This year, CVC presented a total of 5 papers at the annual Computer Vision and Pattern Recognition conference (CVPR). The conference was held from the 16th to the 20th of June in Long Beach, California.

The work presented at this year’s CVPR was the following:

Orals:

Doodle to Search: Practical Zero-Shot Sketch-based Image Retrieval

Sounak Dey, Pau Riba, Anjan Dutta, Josep Llados and Yi-Zhe Song.

Tuesday 18th of June at 13:53h – 1330 – 1520   Oral 1.2A

In this paper, we investigate the problem of zero-shot sketch-based image retrieval (ZS-SBIR), where human sketches are used as queries to conduct retrieval of photos from unseen categories. We importantly advance prior arts by proposing a novel ZS-SBIR scenario that represents a firm step forward in its practical application. The new setting uniquely recognizes two important yet often neglected challenges of practical ZS-SBIR, (i) the large domain gap between amateur sketch and photo, and (ii) the necessity for moving towards large-scale retrieval. We first contribute to the community a novel ZS-SBIR dataset, QuickDraw-Extended, that consists of 330,000 sketches and 204,000 photos spanning across 110 categories. Highly abstract amateur human sketches are purposefully sourced to maximize the domain gap, instead of ones included in existing datasets that can often be semi-photorealistic. We then formulate a ZS-SBIR framework to jointly model sketches and photos into a common embedding space. A novel strategy to mine the mutual information among domains is specifically engineered to alleviate the domain gap. External semantic knowledge is further embedded to aid semantic transfer. We show that, rather surprisingly, retrieval performance significantly outperforms that of state-of-the-art on existing datasets that can already be achieved using a reduced version of our model. We further demonstrate the superior performance of our full model by comparing with a number of alternatives on the newly proposed dataset. The new dataset, plus all training and testing code of our model, will be publicly released to facilitate future research

Posters

Learning Metrics from Teachers: Compact Networks for Image Embedding

Lu Yu, Vacit Oguz Yazici, Xialei Liu, Joost van de Weijer, Yongmei Cheng and Arnau Ramisa

Tuesday 18th of June at 15:20h – 1520 – 1800   Poster 1.2 – #43

Zero-shot sketch-based image retrieval (SBIR) is an emerging task in computer vision, allowing to retrieve natural images relevant to sketch queries that might not been seen in the training phase. Existing works either require aligned sketch-image pairs or inefficient memory fusion layer for mapping the visual information to a semantic space. In this work, we propose a semantically aligned paired cycle-consistent generative (SEM-PCYC) model for zero-shot SBIR, where each branch maps the visual information to a common semantic space via an adversarial training. Each of these branches maintains a cycle consistency that only requires supervision at category levels, and avoids the need of highly-priced aligned sketch-image pairs. A classification criteria on the generators’ outputs ensures the visual to semantic space mapping to be discriminating. Furthermore, we propose to combine textual and hierarchical side information via a feature selection auto-encoder that selects discriminating side information within a same end-to-end model. Our results demonstrate a significant boost in zero-shot SBIR performance over the state-of-the-art on the challenging Sketchy and TU-Berlin datasets.

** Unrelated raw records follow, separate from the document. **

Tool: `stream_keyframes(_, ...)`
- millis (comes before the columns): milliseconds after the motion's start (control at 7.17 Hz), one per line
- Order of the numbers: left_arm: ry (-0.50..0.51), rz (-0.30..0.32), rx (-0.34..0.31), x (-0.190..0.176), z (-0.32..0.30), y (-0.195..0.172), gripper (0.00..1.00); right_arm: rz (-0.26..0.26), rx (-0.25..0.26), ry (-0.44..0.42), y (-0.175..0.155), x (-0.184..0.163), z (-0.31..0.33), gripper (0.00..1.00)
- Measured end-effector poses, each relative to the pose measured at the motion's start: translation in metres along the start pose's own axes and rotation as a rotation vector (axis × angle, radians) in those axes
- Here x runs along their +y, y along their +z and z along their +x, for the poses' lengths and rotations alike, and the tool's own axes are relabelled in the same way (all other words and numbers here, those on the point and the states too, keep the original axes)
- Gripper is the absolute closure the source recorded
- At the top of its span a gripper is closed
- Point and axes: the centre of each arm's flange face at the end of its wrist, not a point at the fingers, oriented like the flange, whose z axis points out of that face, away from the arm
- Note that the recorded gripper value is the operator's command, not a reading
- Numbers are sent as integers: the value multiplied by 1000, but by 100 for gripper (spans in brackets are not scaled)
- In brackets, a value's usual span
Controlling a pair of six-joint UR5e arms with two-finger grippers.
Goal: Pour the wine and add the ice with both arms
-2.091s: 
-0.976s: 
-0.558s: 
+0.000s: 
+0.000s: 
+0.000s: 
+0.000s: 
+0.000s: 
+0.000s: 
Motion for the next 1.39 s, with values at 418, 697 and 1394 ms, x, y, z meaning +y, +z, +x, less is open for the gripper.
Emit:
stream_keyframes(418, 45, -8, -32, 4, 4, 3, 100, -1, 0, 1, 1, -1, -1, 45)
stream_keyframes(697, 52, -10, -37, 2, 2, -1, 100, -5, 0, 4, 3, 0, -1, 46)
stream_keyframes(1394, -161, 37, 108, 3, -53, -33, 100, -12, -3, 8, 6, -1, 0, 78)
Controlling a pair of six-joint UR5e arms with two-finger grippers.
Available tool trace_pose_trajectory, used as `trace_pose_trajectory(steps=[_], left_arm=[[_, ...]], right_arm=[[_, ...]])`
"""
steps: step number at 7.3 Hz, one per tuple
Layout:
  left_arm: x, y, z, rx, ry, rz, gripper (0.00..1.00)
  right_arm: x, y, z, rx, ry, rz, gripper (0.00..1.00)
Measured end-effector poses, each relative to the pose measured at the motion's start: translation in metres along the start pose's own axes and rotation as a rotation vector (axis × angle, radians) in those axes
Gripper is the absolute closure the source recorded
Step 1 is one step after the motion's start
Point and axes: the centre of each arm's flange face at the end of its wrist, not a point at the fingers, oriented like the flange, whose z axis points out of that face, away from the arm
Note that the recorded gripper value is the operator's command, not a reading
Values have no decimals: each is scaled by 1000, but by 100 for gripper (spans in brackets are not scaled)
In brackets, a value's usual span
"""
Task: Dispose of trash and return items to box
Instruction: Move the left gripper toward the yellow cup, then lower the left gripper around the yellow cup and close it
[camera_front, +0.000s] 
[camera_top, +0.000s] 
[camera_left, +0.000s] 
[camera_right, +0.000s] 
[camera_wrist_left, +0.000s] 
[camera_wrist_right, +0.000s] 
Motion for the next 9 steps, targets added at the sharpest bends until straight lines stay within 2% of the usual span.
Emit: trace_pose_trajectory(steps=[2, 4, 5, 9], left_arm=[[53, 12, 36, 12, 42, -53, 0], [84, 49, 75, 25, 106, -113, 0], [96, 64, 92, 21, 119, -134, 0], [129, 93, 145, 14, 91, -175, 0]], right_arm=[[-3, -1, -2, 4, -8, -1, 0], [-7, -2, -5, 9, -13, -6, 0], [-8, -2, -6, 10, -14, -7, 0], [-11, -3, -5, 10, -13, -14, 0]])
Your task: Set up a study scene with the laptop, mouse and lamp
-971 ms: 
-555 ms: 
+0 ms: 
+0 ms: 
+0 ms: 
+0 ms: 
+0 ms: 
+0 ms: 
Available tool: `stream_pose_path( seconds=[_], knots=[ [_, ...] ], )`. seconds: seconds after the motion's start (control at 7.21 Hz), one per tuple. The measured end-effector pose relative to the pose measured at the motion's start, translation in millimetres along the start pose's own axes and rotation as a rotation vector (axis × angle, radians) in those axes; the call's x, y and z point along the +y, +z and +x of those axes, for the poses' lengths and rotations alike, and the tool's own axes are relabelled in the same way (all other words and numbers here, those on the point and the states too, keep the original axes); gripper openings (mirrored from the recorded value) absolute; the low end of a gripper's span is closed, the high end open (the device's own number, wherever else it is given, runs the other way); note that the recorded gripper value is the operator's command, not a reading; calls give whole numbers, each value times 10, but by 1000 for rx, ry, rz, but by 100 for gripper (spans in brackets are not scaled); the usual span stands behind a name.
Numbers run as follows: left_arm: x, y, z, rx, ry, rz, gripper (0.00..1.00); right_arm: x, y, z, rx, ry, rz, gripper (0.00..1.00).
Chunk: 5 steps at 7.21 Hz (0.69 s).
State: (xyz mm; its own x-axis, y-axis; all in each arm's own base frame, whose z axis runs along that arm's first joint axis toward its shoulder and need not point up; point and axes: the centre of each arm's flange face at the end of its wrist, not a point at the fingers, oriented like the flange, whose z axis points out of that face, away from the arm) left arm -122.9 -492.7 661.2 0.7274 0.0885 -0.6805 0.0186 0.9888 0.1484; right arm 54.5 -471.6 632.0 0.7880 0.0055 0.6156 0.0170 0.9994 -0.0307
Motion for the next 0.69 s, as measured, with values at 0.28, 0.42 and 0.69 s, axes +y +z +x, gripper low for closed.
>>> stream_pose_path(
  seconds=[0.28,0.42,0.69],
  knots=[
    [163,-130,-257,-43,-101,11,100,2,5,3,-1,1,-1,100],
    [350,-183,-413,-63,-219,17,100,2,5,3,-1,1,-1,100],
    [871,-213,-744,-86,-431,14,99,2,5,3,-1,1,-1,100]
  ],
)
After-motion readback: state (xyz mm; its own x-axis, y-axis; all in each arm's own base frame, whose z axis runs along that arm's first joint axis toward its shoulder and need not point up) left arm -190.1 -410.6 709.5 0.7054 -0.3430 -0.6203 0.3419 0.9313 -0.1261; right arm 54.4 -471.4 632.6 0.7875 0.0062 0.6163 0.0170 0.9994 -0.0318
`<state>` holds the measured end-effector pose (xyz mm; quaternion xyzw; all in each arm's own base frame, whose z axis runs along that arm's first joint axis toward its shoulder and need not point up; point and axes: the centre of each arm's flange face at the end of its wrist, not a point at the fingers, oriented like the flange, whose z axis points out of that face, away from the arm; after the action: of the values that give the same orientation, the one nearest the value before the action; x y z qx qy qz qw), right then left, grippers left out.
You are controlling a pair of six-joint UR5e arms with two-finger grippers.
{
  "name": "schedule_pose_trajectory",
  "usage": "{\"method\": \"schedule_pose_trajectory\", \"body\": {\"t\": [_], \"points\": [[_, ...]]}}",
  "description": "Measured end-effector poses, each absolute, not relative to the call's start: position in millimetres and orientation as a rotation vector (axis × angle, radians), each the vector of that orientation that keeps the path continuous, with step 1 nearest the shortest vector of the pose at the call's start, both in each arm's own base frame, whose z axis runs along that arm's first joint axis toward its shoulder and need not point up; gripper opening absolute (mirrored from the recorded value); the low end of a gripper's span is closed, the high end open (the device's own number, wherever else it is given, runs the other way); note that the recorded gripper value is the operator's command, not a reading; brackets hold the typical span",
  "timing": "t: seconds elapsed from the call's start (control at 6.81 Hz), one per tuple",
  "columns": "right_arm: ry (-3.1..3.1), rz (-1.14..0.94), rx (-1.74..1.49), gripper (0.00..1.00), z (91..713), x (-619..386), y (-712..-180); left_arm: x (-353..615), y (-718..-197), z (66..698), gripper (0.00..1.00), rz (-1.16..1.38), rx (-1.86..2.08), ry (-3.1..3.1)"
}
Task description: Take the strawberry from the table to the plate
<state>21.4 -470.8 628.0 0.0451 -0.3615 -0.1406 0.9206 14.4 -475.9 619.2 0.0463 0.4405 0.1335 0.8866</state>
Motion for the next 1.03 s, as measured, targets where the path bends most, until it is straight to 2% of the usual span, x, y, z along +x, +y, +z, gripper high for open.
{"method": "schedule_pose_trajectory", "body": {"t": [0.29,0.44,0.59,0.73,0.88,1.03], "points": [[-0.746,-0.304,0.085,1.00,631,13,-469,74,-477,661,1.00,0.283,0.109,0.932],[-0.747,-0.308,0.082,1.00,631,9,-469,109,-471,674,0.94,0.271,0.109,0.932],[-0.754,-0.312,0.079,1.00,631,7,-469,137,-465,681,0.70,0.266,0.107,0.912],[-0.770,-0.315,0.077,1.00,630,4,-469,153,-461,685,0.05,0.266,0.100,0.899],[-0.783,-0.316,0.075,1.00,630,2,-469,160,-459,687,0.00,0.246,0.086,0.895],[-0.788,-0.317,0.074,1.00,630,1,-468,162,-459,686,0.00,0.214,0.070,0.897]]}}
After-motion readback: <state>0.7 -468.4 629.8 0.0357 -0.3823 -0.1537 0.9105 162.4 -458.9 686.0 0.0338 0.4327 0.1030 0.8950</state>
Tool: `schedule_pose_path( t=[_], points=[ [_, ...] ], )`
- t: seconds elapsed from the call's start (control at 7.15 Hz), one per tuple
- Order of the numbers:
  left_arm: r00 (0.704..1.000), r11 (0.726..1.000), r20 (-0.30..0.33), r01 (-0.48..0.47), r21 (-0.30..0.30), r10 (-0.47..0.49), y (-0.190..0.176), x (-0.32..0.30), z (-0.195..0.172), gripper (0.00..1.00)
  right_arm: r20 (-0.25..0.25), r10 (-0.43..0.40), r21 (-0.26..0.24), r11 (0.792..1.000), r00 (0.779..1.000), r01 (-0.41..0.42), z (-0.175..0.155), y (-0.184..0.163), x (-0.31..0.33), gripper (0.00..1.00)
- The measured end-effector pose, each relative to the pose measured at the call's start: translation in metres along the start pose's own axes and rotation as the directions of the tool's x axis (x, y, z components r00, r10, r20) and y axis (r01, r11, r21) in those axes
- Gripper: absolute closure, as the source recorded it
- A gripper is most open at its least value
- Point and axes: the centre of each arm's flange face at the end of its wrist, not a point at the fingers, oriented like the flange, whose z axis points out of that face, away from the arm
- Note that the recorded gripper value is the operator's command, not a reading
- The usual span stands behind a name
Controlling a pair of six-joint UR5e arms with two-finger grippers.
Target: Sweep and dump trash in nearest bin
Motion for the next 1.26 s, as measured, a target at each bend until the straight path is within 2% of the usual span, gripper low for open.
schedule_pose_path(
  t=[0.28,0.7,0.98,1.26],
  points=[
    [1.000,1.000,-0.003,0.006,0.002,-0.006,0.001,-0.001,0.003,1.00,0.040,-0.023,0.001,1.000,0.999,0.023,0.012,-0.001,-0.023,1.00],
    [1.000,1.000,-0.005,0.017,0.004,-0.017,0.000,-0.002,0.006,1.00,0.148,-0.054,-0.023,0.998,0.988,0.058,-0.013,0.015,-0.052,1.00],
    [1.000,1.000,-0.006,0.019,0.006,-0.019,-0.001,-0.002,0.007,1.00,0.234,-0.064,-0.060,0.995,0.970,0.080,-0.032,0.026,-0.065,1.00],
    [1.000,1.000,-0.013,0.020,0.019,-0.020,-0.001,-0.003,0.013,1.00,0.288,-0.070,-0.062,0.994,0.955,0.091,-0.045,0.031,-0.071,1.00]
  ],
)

Doodle to Search: Practical Zero-Shot Sketch-based Image Retrieval

Sounak Dey, Pau Riba, Anjan Dutta, Josep Llados and Yi-Zhe Song.

Tuesday 18th of June at 15:20h – 1520 – 1800   Poster 1.2 – #22 

In this paper, we investigate the problem of zero-shot sketch-based image retrieval (ZS-SBIR), where human sketches are used as queries to conduct retrieval of photos from unseen categories. We importantly advance prior arts by proposing a novel ZS-SBIR scenario that represents a firm step forward in its practical application. The new setting uniquely recognizes two important yet often neglected challenges of practical ZS-SBIR, (i) the large domain gap between amateur sketch and photo, and (ii) the necessity for moving towards large-scale retrieval. We first contribute to the community a novel ZS-SBIR dataset, QuickDraw-Extended, that consists of 330,000 sketches and 204,000 photos spanning across 110 categories. Highly abstract amateur human sketches are purposefully sourced to maximize the domain gap, instead of ones included in existing datasets that can often be semi-photorealistic. We then formulate a ZS-SBIR framework to jointly model sketches and photos into a common embedding space. A novel strategy to mine the mutual information among domains is specifically engineered to alleviate the domain gap. External semantic knowledge is further embedded to aid semantic transfer. We show that, rather surprisingly, retrieval performance significantly outperforms that of state-of-the-art on existing datasets that can already be achieved using a reduced version of our model. We further demonstrate the superior performance of our full model by comparing with a number of alternatives on the newly proposed dataset. The new dataset, plus all training and testing code of our model, will be publicly released to facilitate future research

Semantically Tied Paired Cycle Consistency for Zero-Shot Sketch-based Image Retrieval

Anjan Dutta and Zeynep Akata

Wednesday 19th of June at 10:00h – 1000 – 1245   Poster 2.1 – #54

Zero-shot sketch-based image retrieval (SBIR) is an emerging task in computer vision, allowing to retrieve natural images relevant to sketch queries that might not been seen in the training phase. Existing works either require aligned sketch-image pairs or inefficient memory fusion layer for mapping the visual information to a semantic space. In this work, we propose a semantically aligned paired cycle-consistent generative (SEM-PCYC) model for zero-shot SBIR, where each branch maps the visual information to a common semantic space via an adversarial training. Each of these branches maintains a cycle consistency that only requires supervision at category levels, and avoids the need of highly-priced aligned sketch-image pairs. A classification criteria on the generators’ outputs ensures the visual to semantic space mapping to be discriminating. Furthermore, we propose to combine textual and hierarchical side information via a feature selection auto-encoder that selects discriminating side information within a same end-to-end model. Our results demonstrate a significant boost in zero-shot SBIR performance over the state-of-the-art on the challenging Sketchy and TU-Berlin datasets.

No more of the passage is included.